The lack of major violations to the unilateral ceasefire declared by the FARC for Colombia's election season indicates the central command retains broad control over field units, but the unruly 36th Front remains a serious concern.
According to conflict monitoring group the Center of Resources for Conflict Analysis (CERAC), there were four violations of the ceasefire jointly called by the Revolutionary Armed Forces of Colombia (FARC) and the National Liberation Army (ELN) for the period May 20 to 28. The FARC were responsible for all four, but none of the violations resulted in deaths or injuries.
The first violation came a day after the start of the ceasefire, when the FARC's 36th Front planted explosives -- which the army disabled -- at an electrical tower in a rural zone of the Antioquia department.
According to CERAC, the general observation of the ceasefire "reveals a greater level of command and control in the interior of the armed group. This reveals a genuine consolidation of the FARC as an organization."
Overall so far in 2014, attacks launched by the FARC have dropped 57.8 percent compared to the same period in 2013, according to monitoring group the Peace and Reconciliation Foundation.
The levels of attacks are closely connected to the peace talks in Havana, which have led the FARC to become more preoccupied with the public relations impact of their actions, Peace and Reconciliation's coordinator Ariel Avila told El Espectador.

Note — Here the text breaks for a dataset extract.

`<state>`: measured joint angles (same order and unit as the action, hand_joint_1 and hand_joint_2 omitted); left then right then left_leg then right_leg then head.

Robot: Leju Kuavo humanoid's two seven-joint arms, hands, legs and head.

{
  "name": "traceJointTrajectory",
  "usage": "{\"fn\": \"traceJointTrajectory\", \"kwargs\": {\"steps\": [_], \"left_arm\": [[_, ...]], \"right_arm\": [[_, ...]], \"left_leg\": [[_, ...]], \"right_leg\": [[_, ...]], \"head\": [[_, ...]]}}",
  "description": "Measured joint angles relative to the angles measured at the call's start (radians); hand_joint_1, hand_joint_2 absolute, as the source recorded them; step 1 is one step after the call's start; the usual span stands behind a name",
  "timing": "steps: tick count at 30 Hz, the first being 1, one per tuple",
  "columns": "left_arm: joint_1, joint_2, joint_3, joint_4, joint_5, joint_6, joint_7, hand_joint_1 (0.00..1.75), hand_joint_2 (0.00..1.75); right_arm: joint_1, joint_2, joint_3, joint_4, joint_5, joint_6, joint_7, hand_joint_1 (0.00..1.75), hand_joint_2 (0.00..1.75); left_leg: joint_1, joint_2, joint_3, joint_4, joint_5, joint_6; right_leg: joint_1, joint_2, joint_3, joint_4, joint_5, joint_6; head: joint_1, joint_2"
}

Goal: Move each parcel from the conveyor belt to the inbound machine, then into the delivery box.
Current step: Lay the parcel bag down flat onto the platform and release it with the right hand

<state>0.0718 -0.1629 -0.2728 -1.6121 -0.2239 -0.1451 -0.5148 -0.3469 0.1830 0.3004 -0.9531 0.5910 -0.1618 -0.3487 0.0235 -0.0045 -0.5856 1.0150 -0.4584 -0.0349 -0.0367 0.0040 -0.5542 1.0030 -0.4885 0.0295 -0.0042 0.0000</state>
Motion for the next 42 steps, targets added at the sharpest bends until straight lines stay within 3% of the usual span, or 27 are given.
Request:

"They have learned to adjust the rhythm of the conflict to the rhythm of the peace talks," he said, increasing attacks when talks stall and reducing actions when progress is made.
InSight Crime Analysis
The election ceasefire represented the third time the FARC had declared a unilateral pause in hostilities since peace talks began in 2012. Each of these ceasefires has seen limited violations, with this latest arguably the most successful at halting actions, although also the shortest.
This is a positive sign for peace talks, as it suggests the FARC retain control over field units -- control which will be critical when it comes to enforcing any agreement struck between guerrilla leaders and the government.
However, the 36th Front remains a concern. The front has been the main violator of each of the previous ceasefires, and the fact it continues to follow this trend increases the likelihood this is a deliberate message rather than a breakdown in communication.
As InSight Crime has noted previously, the 36th Front is a prime candidate to break away rather than demobilize in the case of a peace deal. It is wealthy, heavily involved in criminal activities, and led by a commander who has clashed with the FARC hierarchy.